The Central Bank of Egypt (CBE) held a fourth exceptional auction on 27 January to sell $1.5bn of its foreign reserves in an attempt to support the banking sector, the bank said in a Monday statement.
The central bank noted that banks would be required to designate the amount of US dollars needed as per their clients’ import needs.
According to the statement, such imports should fall under the categories of basic food commodities, intermediary production components, raw materials, capital goods, spare parts and pharmaceutical components.
Banking and economic expert Bassant Fahmy explained that the move is aimed at limiting the authority of exchange companies. “The CBE has recently ordered the closure of 19 exchange companies, and there should be another resource for institutions and companies to access funds,” he said.
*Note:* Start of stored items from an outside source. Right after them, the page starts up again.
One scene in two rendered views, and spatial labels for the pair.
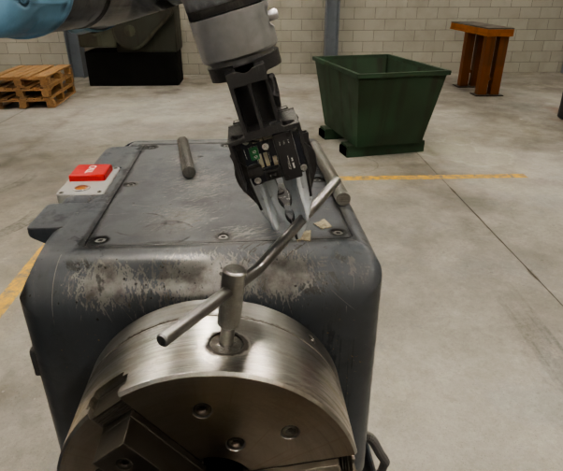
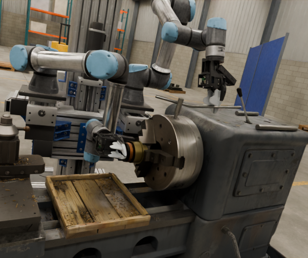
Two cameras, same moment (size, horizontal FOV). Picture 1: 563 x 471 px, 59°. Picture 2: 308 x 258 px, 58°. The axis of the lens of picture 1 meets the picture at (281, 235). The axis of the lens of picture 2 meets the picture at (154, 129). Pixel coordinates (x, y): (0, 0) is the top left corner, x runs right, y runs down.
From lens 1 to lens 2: 0.90 m
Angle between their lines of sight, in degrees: 58
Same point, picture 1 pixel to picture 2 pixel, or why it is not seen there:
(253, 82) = (205, 61)
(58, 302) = (170, 111)
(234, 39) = (207, 51)
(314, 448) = (172, 149)
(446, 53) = not seen: outside the picture
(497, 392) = not seen: outside the picture
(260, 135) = (203, 73)
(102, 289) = not seen: hidden behind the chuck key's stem
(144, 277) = (185, 112)
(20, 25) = (166, 38)
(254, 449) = (163, 143)
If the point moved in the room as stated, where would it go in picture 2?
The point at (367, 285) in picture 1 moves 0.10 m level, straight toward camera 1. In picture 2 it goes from (224, 136) to (200, 133)
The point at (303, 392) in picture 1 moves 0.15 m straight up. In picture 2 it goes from (175, 130) to (183, 91)
According to Fahmy, exchange companies have been controlling the financial market and their pricing policies should be subject to greater regulation.
This exceptional auction will help in depreciating the value of US dollar against the Egyptian pound, Fahmy added.
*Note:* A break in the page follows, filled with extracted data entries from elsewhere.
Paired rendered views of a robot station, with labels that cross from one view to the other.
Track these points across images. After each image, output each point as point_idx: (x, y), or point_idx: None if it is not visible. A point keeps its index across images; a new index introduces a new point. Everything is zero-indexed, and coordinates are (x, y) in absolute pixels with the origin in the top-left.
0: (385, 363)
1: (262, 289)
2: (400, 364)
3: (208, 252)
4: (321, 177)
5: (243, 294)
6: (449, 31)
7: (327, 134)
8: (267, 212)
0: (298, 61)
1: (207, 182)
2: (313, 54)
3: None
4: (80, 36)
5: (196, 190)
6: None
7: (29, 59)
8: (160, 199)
In September, the central bank sold $1.3bn in a similar exceptional auction, as well as $600m in an April auction and $800m in May.
Since December 2012, the central bank has been restricting access to US dollars by hosting dollar auctions up to three times a week. The move comes as an attempt to ration the supply of dollars and give priority to staple food imports due to the state’s dwindling foreign reserves.
The Egyptian pound had lost 15% of its value against the dollar during deposed president Mohamed Morsi’s one year in office.
Egypt’s foreign reserves slumped after the 25 January Revolution, standing at $17.05bn at the end of December compared to $36bn on the eve of the revolution.